## [Requirement]
Report all lines below with the word "bowl".

## [Input for this task]
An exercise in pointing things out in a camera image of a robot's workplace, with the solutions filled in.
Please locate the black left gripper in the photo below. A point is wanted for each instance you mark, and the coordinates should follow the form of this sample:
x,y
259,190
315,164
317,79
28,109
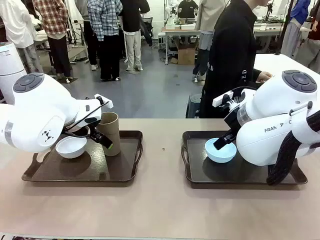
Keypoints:
x,y
93,133

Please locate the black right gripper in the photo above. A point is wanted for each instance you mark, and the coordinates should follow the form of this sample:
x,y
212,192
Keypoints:
x,y
233,123

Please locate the brown tall cup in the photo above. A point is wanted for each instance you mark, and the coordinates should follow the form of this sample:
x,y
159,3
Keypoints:
x,y
112,132

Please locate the light blue bowl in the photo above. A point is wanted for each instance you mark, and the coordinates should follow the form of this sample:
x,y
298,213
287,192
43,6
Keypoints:
x,y
221,155

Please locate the white bowl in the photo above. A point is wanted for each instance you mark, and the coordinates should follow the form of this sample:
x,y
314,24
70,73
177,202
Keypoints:
x,y
71,148

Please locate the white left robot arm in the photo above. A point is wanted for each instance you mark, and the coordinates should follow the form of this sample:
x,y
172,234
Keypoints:
x,y
37,112

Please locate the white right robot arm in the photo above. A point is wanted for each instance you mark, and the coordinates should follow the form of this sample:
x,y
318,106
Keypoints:
x,y
270,120

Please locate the dark brown tray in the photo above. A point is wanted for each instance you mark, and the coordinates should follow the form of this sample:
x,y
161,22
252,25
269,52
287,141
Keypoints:
x,y
82,172
245,175

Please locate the person's hand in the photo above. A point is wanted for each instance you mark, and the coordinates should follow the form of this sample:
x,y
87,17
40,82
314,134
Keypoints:
x,y
264,75

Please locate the dark grey plastic stool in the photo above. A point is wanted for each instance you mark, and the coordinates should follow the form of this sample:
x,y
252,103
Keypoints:
x,y
193,106

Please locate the person in black shirt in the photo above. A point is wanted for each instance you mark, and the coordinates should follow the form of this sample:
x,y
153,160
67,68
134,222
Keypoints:
x,y
230,50

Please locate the cardboard box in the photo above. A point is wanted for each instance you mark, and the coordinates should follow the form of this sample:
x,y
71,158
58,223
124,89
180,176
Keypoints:
x,y
186,53

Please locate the person in blue plaid shirt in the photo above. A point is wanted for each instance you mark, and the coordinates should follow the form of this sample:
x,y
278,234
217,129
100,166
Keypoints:
x,y
106,30

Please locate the person in black top white trousers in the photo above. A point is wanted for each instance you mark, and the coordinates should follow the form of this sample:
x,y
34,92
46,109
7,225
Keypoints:
x,y
132,32

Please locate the wooden top workbench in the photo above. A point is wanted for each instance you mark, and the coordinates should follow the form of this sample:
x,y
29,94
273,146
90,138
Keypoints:
x,y
180,30

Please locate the person in beige coat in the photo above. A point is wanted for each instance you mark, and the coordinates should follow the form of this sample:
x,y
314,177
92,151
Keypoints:
x,y
208,22

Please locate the white air purifier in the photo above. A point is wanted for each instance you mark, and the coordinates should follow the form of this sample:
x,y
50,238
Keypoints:
x,y
10,67

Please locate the person in red plaid shirt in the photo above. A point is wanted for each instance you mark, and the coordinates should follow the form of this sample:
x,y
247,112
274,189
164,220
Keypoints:
x,y
53,27

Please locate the person in blue jacket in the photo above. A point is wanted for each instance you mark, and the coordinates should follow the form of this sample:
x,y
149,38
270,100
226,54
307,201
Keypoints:
x,y
296,27

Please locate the seated person in black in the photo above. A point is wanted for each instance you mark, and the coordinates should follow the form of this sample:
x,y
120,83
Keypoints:
x,y
188,8

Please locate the person in white shirt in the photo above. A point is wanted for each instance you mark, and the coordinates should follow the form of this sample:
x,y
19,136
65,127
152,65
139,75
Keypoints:
x,y
17,27

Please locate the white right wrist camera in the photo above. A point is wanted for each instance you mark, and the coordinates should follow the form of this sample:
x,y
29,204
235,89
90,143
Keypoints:
x,y
222,98

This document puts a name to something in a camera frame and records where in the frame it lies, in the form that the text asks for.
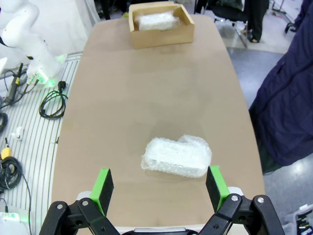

## [Answer for the task]
Please locate the light blue bowl in the photo above. A point is wanted for each instance you mark, and the coordinates should follow the form of this sample:
Please locate the white bowl in the photo above. A point is wanted for each instance you mark, and the coordinates should follow the form of this sample:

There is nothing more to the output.